Читать «Полный форс-мажор» онлайн - страница 168

Владислав Янович Вишневский

— Как исповедь прозвучало. Действительно неожиданно. Но хорошо. Поэтично.

— Может быть так оно и есть, — высокопарно откликнулся Романенко. Голос звучал вполне искренне. На утверждающей ноте. — Для этого необязательно в храм ходить.

Мнацакян, косясь на дверь, осторожно поставил чашечку с блюдцем на стол, он первым кофе прикончил, в расчёте на добавку.

— Спасибо брату, в смысле совести. У вас совесть проснулась, Артур Алексеевич. Может быть это действительно неожиданно, извините, но приятно.

— Есть-есть, — откликнулся Романенко. — Она у всех есть, только…

— Ага, спрятана далеко… — подсказал Кобзев.

— Или кончилась, как паста в ручке, — дополнил Мнацакян.

Романенко не замечал тонкой иронии.

— Нет, не кончилась. Время… Время, друзья, такое… сложное. Трудно одно с другим соотносить. Законы сейчас пишут те, кто ими и прикрывается. Надуваются, как тот воздушный шарик. Взлетают… Есть даже и высоко взлетают, но обязательно лопнут. Закон природы и диалектики. Это непременно. Вот доживём, выживем, обживёмся, тогда и…

Мнацакян, елозя на мягком стуле, поглядывал на товарищей и на дверь, спросил:

— А не поздно будет? Время-то ведь не стоит на месте, оно ведь… Романенко перебил.

— Может быть и поздно, но… Но, извините, будем реалистами, мы-то, с вами, живём сейчас? Сейчас. Вы что-то там поднимаете… самодеятельность масс вроде, сейчас и будем жить, а? Что скажете, земляки, будем жить?

— Будем, — согласился Тимофеев.

— За этим и пришли, — подтвердил Мнацакян. — Достучались.

Романенко развёл руками.

— Спасибо, что достучались. У меня, кстати, даже гитара с собой здесь… как рояль в кустах… Ха-ха… Шестиструнка. Кремона. Для себя держу. Для души. Под настроение. А оно теперь редко когда бывает… К сожалению, оч-чень редко!

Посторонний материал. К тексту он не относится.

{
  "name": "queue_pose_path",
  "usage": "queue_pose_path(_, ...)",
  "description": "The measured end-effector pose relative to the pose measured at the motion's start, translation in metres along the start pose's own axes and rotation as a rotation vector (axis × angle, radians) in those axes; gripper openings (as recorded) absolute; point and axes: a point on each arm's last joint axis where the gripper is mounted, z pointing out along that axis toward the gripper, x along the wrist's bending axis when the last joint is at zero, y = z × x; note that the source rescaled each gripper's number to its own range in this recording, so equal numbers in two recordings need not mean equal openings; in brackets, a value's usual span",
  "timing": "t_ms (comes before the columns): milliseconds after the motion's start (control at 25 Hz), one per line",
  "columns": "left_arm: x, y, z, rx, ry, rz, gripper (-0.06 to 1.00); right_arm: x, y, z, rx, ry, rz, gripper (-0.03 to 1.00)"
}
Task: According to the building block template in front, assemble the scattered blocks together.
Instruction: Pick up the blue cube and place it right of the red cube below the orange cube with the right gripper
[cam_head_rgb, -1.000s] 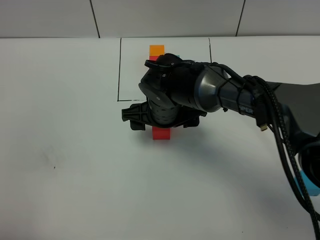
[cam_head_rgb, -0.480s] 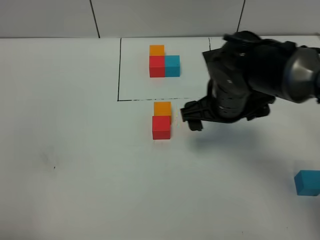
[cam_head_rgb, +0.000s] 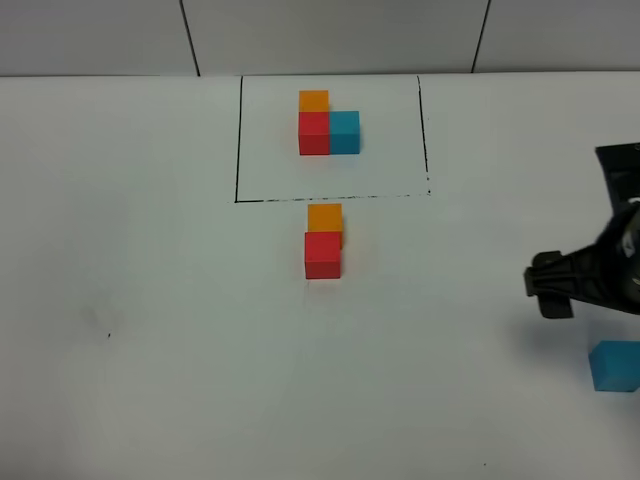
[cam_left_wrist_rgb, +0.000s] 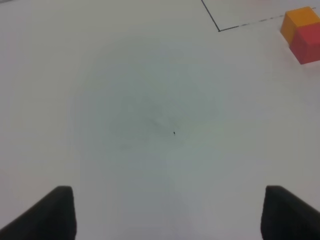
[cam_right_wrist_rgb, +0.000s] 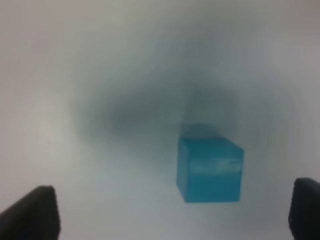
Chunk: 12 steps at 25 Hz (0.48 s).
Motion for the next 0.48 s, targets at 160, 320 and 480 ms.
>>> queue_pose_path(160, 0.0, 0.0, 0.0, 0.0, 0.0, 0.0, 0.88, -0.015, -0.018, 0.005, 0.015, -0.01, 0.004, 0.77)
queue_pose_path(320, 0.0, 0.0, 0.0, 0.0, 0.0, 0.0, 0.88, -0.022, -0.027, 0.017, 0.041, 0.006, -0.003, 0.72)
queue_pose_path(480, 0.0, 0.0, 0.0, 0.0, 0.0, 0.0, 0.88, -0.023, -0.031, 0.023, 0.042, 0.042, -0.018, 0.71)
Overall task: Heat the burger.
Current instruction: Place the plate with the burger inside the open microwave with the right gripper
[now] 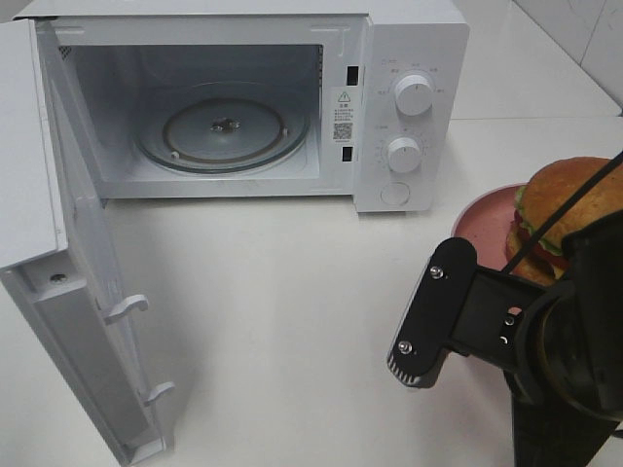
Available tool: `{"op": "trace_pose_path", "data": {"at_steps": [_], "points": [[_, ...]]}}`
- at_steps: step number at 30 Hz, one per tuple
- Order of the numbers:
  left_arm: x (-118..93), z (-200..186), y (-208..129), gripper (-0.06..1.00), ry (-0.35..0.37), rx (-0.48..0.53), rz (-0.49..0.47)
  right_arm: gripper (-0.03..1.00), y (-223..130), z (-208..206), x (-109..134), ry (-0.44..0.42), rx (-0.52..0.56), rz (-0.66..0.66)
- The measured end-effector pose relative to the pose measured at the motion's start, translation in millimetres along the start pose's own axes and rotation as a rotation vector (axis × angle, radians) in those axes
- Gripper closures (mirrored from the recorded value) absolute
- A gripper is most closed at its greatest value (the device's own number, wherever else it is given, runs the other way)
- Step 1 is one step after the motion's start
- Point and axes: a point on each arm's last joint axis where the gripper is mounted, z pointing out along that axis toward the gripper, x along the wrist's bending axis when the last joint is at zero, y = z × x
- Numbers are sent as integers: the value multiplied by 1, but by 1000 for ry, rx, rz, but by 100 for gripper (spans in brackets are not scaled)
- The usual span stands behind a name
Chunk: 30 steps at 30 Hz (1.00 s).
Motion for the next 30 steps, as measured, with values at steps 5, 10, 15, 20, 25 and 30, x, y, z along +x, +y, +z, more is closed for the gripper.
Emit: {"op": "trace_pose_path", "data": {"at_steps": [5, 10, 15, 20, 25, 30], "points": [[0, 0, 0, -3, 0, 0, 0, 92, 2, 0, 1, 11, -25, -44], [0, 0, 0, -3, 0, 0, 0, 92, 5, 0, 2, 24, -56, -109], [0, 0, 0, -3, 0, 0, 0, 92, 10, -1, 4, 29, -114, -200], [0, 0, 0, -3, 0, 0, 0, 92, 15, -1, 4, 21, -166, -268], [0, 0, 0, -3, 0, 0, 0, 92, 18, -2, 5, 16, -209, -341], [0, 0, 0, -3, 0, 0, 0, 91, 22, -3, 7, 19, -256, -428]]}}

Хозяин кабинета достаёт гитару, берёт несколько уверенных аккордов. Гости внимательно прислушиваются. Гитара хорошо настроена, звучит!

— Что мне нужно вам спеть, приказывайте?

— Одну-две песни, — заинтересованно пожимает плечами Тимофеев. — Может, три…

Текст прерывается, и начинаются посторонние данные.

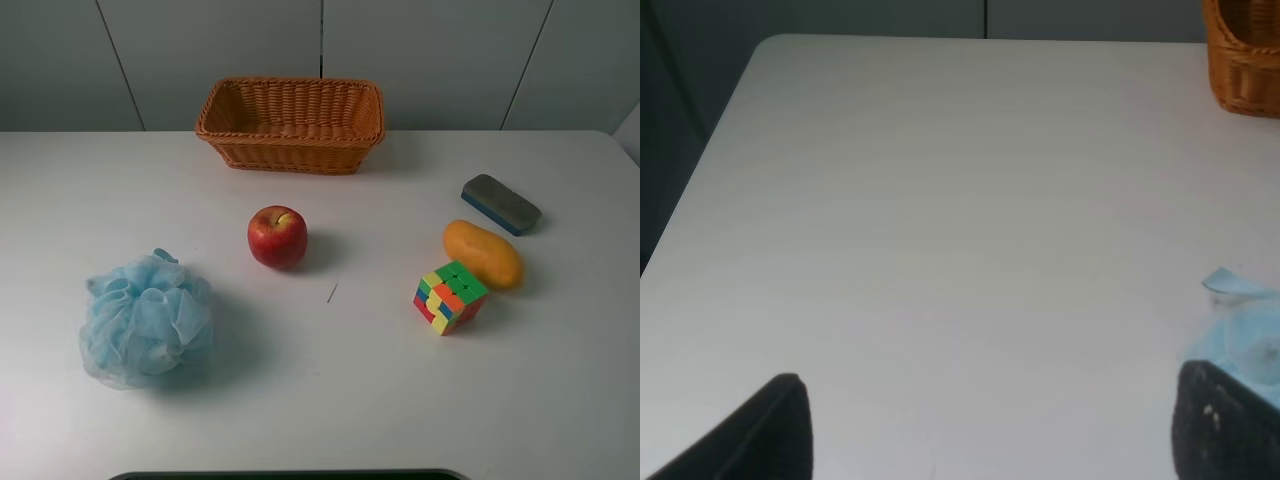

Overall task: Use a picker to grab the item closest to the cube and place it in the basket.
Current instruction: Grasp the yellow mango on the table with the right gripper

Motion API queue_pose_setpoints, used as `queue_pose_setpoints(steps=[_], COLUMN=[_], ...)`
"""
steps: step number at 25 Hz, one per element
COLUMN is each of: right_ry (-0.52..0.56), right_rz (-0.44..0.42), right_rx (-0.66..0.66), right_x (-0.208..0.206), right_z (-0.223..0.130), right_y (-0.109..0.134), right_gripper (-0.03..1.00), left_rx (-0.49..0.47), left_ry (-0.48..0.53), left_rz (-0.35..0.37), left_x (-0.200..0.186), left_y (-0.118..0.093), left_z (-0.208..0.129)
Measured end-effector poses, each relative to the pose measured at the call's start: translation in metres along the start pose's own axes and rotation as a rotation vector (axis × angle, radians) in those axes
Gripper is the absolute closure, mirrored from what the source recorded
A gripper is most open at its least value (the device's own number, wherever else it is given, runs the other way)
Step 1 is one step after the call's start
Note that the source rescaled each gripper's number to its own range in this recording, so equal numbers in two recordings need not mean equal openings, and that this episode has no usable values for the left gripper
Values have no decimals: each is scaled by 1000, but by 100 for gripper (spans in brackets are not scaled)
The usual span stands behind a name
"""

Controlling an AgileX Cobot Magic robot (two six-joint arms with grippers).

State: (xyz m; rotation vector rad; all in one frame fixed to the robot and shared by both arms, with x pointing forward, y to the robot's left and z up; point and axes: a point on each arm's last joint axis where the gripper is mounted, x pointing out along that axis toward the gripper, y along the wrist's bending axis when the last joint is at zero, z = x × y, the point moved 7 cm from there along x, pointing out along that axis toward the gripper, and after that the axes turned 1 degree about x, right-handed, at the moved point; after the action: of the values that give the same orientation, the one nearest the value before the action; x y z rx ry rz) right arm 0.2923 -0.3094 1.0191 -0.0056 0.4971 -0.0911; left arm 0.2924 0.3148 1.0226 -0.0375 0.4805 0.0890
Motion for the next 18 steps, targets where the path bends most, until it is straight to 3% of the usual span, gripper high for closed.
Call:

— Да хоть десять, — соглашается Романенко. — Я и свои могу… Пописываю. Не попса, но хвалят. Лирику вам, патриотику, шансон?

Мнацакян поинтересовался:

— А лирику, это что… напойте.

— Лирику? Пожалуйста… Такую, например. — Берёт несколько аккордов, настраиваясь, поёт чистым, глубоким баритоном.

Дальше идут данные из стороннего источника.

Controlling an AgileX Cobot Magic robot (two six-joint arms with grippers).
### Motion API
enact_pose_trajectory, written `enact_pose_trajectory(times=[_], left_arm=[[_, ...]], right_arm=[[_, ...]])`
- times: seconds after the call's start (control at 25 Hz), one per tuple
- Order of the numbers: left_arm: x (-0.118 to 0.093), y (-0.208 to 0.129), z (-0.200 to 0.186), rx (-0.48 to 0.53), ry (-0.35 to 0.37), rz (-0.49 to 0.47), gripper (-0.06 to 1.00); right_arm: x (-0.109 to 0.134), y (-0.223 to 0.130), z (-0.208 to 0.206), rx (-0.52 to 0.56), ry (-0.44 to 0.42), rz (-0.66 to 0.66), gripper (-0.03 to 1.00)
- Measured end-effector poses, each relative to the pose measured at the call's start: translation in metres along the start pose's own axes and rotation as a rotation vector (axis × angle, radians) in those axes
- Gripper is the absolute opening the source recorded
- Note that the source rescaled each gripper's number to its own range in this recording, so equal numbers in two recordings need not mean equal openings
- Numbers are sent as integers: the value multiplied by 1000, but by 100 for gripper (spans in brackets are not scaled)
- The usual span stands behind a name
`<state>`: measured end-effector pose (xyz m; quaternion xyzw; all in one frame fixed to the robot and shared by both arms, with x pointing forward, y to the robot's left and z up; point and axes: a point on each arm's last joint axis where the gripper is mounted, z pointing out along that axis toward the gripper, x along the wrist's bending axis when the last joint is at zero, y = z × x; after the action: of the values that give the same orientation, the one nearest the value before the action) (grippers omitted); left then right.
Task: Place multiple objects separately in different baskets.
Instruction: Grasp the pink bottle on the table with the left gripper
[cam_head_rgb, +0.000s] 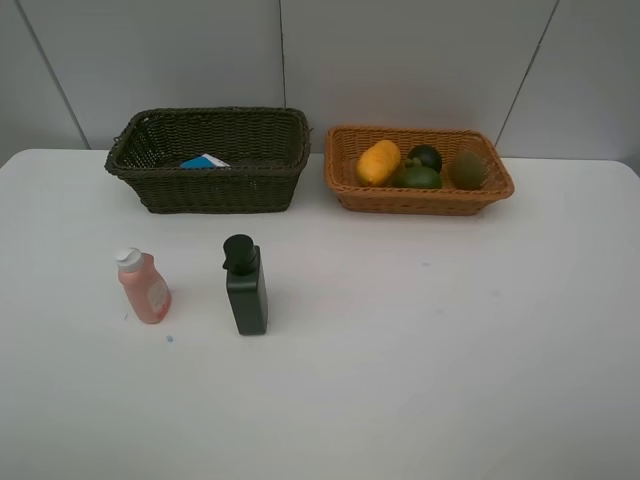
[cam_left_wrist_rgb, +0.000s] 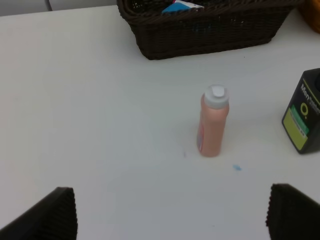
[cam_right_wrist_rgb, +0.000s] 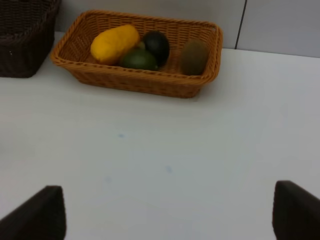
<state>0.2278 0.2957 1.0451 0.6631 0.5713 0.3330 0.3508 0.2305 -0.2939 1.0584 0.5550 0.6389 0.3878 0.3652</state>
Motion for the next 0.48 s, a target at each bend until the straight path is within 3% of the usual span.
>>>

На обмороженные кисти, Смотрю студёною зимой. Рябинам Южно-Сахалинска, Поклон я делаю земной. Когда весна наступит близко, В часы свиданий по ночам, Рябины Южно-Сахалинска, К моим склоняются плечам.

— Это «Рябины Южно-Сахалинска», — поясняет он. — Нравится?

— У-уумм… Прилично! — соглашается Тимофеев.

— Ты смотри… Весьма и весьма у вас голос, — подтверждает и Кобзев. — Неожиданно даже. Как у нашего командира химвзвода, выяснилось. Низкий бас у человека. Представляете?

Низкий-низкий и глубокий. Редкий. Главное, без репетиций и школы. Поставленный. Бас. Никто и не знал даже… Гудит там себе чего-то и гудит.

Трушкин пояснил Романову.

— Это жена лейтенанта, молодец, сообщила. Никто в полку и не знал бы.